Penso, ad esempio, che tale movimento dovrà crescere ancora nella consapevolezza che una parte consistente del conflitto è tra il basso e l’alto, tra poveri e ricchi; i cambiamenti climatici sono certamente frutto di comportamenti individuali, di come ognuno di noi vive dentro la società dei consumi, ma anche di scelte strategiche globali da parte di chi detiene il potere, sono anch’essi espressione di un’enorme conflitto sociale che attraversa tutto il pianeta ed anche in questo caso i primi a pagarne il prezzo saranno i più deboli.  Questo ci rimanda ancora una volta al termine glocal: legare il globale e il locale. D’altra parte vi è sempre un passaggio di staffetta tra i movimenti. Il movimento del 2001 a sua volta risentiva delle tematiche dei movimenti dei decenni precedenti. Proprio sulla base dell’esperienza passata, mi permetto di fornire loro un suggerimento: state attenti; non durerà a lungo l’appoggio della grande maggioranza dei media mainstream.Appena voi giovani passerete da una denuncia generale dei cambiamenti climatici a individuare specifiche responsabilità, appena deciderete di fare dei presidi contro la società che sta a Milano e che costruisce dighe in Etiopia e in Turchia, provocando la modifica del tragitto dei fiumi e obbligando centinaia di migliaia di persone ad abbandonare la loro terra e ad emigrare in condizioni di povertà, appena andrete a denunciare le politiche dell’Enel e dell’Eni, allora diventerete meno simpatici alla grande stampa.

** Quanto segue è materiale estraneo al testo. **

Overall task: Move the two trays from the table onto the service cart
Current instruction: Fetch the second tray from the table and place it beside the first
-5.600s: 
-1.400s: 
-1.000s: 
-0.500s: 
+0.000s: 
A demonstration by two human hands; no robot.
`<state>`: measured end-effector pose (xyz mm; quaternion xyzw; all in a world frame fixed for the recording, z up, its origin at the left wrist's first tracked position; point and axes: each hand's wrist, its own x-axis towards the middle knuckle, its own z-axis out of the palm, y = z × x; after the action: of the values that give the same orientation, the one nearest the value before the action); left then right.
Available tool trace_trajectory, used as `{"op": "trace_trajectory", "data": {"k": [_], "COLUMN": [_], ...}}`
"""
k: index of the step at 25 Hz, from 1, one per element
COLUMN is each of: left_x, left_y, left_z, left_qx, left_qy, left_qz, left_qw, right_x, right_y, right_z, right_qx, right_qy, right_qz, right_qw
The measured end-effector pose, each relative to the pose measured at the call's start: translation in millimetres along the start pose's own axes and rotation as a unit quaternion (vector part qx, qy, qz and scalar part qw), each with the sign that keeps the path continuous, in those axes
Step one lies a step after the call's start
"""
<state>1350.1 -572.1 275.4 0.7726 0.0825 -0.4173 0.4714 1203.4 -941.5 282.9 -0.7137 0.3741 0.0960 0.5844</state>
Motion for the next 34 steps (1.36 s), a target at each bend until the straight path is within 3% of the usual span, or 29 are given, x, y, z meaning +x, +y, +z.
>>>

E allora cominceranno a criticarvi e tenteranno di dividervi e di provocarvi. Questo è sempre stato l’atteggiamento del potere.

Prima blandire, tentando di incorporare una parte delle richieste e di far deviare il percorso del movimento. Per esempio vi diranno che dovete prendervela con i paesi del sud del mondo, come la Cina e l’India. Invece, le politiche ambientali devono essere cambiate ovunque, certamente anche in Cina e in India, ma è fuor di dubbio che il potere, quello vero, per ora si trova ancora in gran parte nell’emisfero nord-occidentale del pianeta. Se il movimento per il clima avrà la capacità di individuare obiettivi concreti, dovrà fare i conti con i tentativi da parte del potere di dividerlo, di reprimerlo e dovrà capire che il suo più grande patrimonio è la capacità di restare unito. Unito e globale.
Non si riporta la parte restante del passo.